[Date Prev][Date Next][Thread Prev][Thread Next][Date Index][Thread Index]
Re: QEMU migration-test CI intermittent failure
From: |
Peter Xu |
Subject: |
Re: QEMU migration-test CI intermittent failure |
Date: |
Fri, 15 Sep 2023 12:55:22 -0400 |
On Fri, Sep 15, 2023 at 12:28:36PM -0400, Peter Xu wrote:
> On Thu, Sep 14, 2023 at 10:56:23PM -0300, Fabiano Rosas wrote:
> > Peter Xu <peterx@redhat.com> writes:
> >
> > > On Thu, Sep 14, 2023 at 07:54:17PM -0300, Fabiano Rosas wrote:
> > >> Fabiano Rosas <farosas@suse.de> writes:
> > >>
> > >> > Peter Xu <peterx@redhat.com> writes:
> > >> >
> > >> >> On Thu, Sep 14, 2023 at 12:57:08PM -0300, Fabiano Rosas wrote:
> > >> >>> I managed to reproduce it.

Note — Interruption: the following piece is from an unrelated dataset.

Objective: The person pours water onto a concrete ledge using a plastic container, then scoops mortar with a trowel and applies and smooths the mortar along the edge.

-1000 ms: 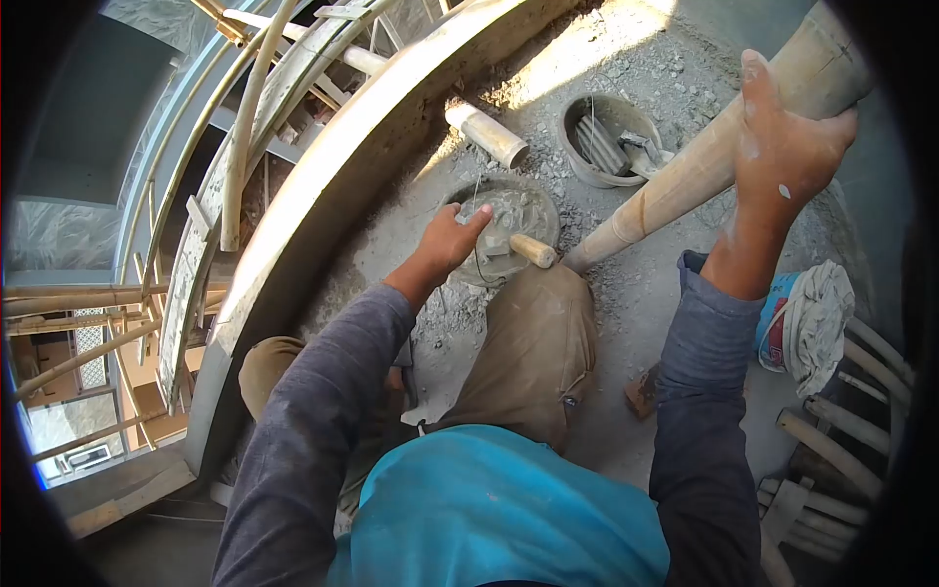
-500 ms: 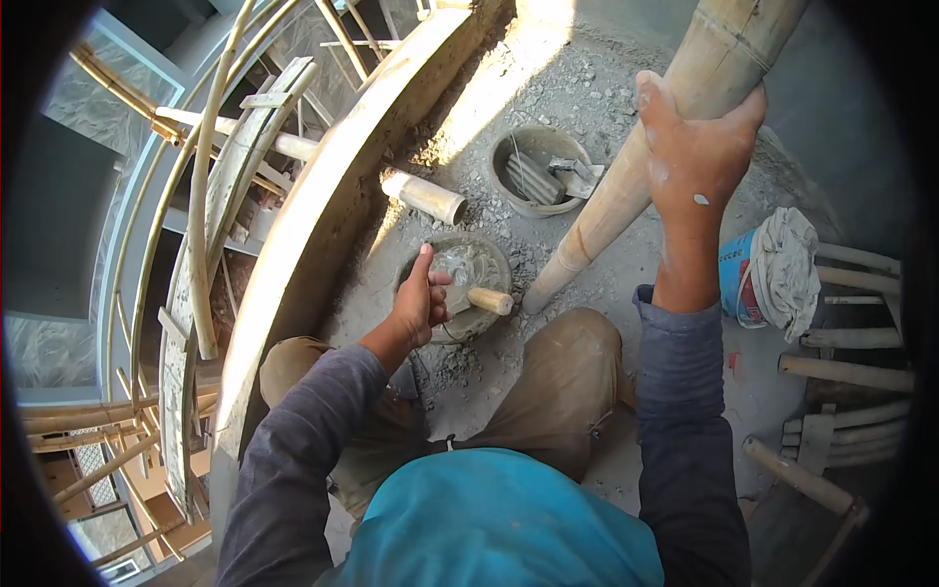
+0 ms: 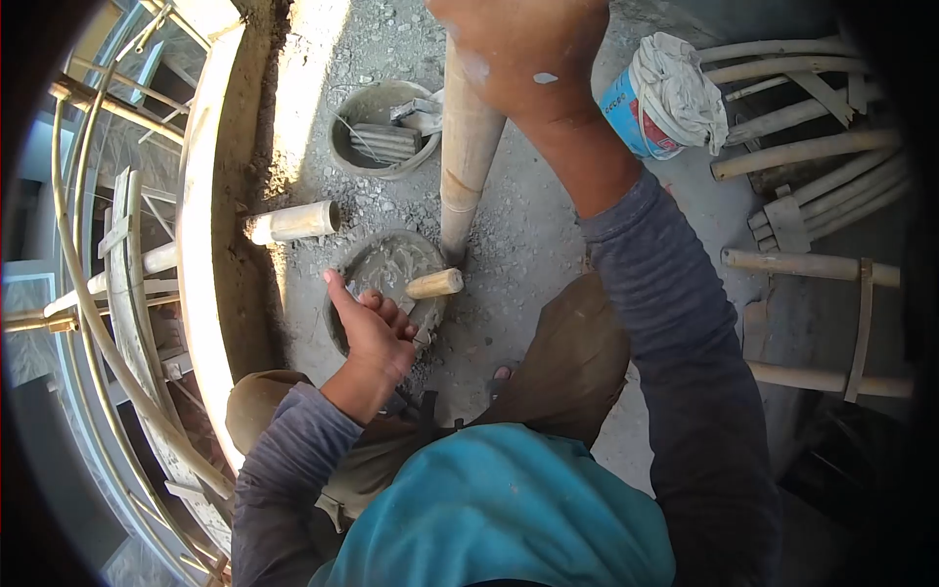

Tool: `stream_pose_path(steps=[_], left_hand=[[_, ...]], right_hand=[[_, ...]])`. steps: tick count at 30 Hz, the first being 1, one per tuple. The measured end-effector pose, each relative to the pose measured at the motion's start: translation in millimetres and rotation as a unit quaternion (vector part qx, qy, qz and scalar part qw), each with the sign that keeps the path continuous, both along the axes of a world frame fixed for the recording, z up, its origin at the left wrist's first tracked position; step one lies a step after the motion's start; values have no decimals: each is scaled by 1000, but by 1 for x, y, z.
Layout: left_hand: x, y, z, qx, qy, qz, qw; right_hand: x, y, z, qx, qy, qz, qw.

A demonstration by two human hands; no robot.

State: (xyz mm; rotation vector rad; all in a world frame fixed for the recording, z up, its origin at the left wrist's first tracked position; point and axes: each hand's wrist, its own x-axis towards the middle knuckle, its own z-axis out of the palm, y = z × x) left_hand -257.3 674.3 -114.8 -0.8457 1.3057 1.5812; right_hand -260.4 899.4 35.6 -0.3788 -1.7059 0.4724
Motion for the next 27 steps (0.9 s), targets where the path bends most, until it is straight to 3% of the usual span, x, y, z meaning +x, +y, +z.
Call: stream_pose_path(steps=[3, 6, 10, 12, 14, 18, 19, 20, 27], left_hand=[[28, 15, 15, 34, -23, -5, 999], [59, 39, 17, 36, -31, 9, 999], [87, 49, -5, 105, -45, -71, 991], [111, 77, 0, 234, -11, -115, 965], [105, 74, -46, 353, 49, -248, 901], [136, 144, -26, 436, -138, -178, 871], [144, 171, -15, 266, -95, -152, 947], [149, 188, -9, 83, -44, -118, 989], [166, 268, -49, 127, -26, -143, 981]], right_hand=[[9, -13, 12, -168, -32, 74, 983], [7, -5, -1, -108, -33, 55, 992], [-6, -6, -8, -101, 41, 50, 993], [-5, -6, -9, -105, 48, 67, 991], [2, -6, -10, -113, 11, 98, 989], [-1, -4, -11, -114, -24, 125, 985], [-3, -4, -12, -118, -28, 119, 985], [-5, -5, -12, -127, -31, 118, 984], [1, -5, -9, -131, -21, 136, 982]])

It's not the return path error. In
> > >> >>> hindsight
> > >> >>> that's obvious because that error happens in the 'recovery' test and
> > >> >>> this
> > >> >>> one in the 'plain' one. Sorry about the noise.
> > >> >>
> > >> >> No worry. It's good to finally identify that.
> > >> >>
> > >> >>>
> > >> >>> This one reproduced with just 4 iterations of preempt/plain. I'll
> > >> >>> investigate.
> > >> >
> > >> > It seems that we're getting a tcp disconnect (ECONNRESET) on when doing
> > >> > that shutdown() on postcopy_qemufile_src. The one from commit
> > >> > 6621883f93
> > >> > ("migration: Fix potential race on postcopy_qemufile_src").
> > >> >
> > >> > I'm trying to determine why that happens when other times it just
> > >> > returns 0 as expected.
> > >> >
> > >> > Could this mean that we're kicking the dest too soon while it is still
> > >> > receiving valid data?
> > >>
> > >> Looking a bit more into this, what's happening is that
> > >> postcopy_ram_incoming_cleanup() is shutting the postcopy_qemufile_dst
> > >> while ram_load_postcopy() is still running.
> > >>
> > >> The postcopy_ram_listen_thread() function waits for the
> > >> main_thread_load_event, but that only works when not using preempt. With
> > >> the preempt thread, the event is set right away and we proceed to do the
> > >> cleanup without waiting.
> > >>
> > >> So the assumption of commit 6621883f93 that the incoming side knows when
> > >> it has finished migrating is wrong IMO. Without the EOS we're relying on
> > >> the chance that the shutdown() happens after the last recvmsg has
> > >> returned and not during it.
> > >>
> > >> Peter, what do you think?
> > >
> > > That's a good point.
> > >
> > > One thing to verify that (sorry, I still cannot reproduce it myself, which
> > > is so weirdly... it seems loads won't really help reproducing this) is to
> > > let the main thread wait for all requested pages to arrive:
> > >
> > > diff --git a/migration/postcopy-ram.c b/migration/postcopy-ram.c
> > > index 29aea9456d..df055c51ea 100644
> > > --- a/migration/postcopy-ram.c
> > > +++ b/migration/postcopy-ram.c
> > > @@ -597,6 +597,12 @@ int
> > > postcopy_ram_incoming_cleanup(MigrationIncomingState *mis)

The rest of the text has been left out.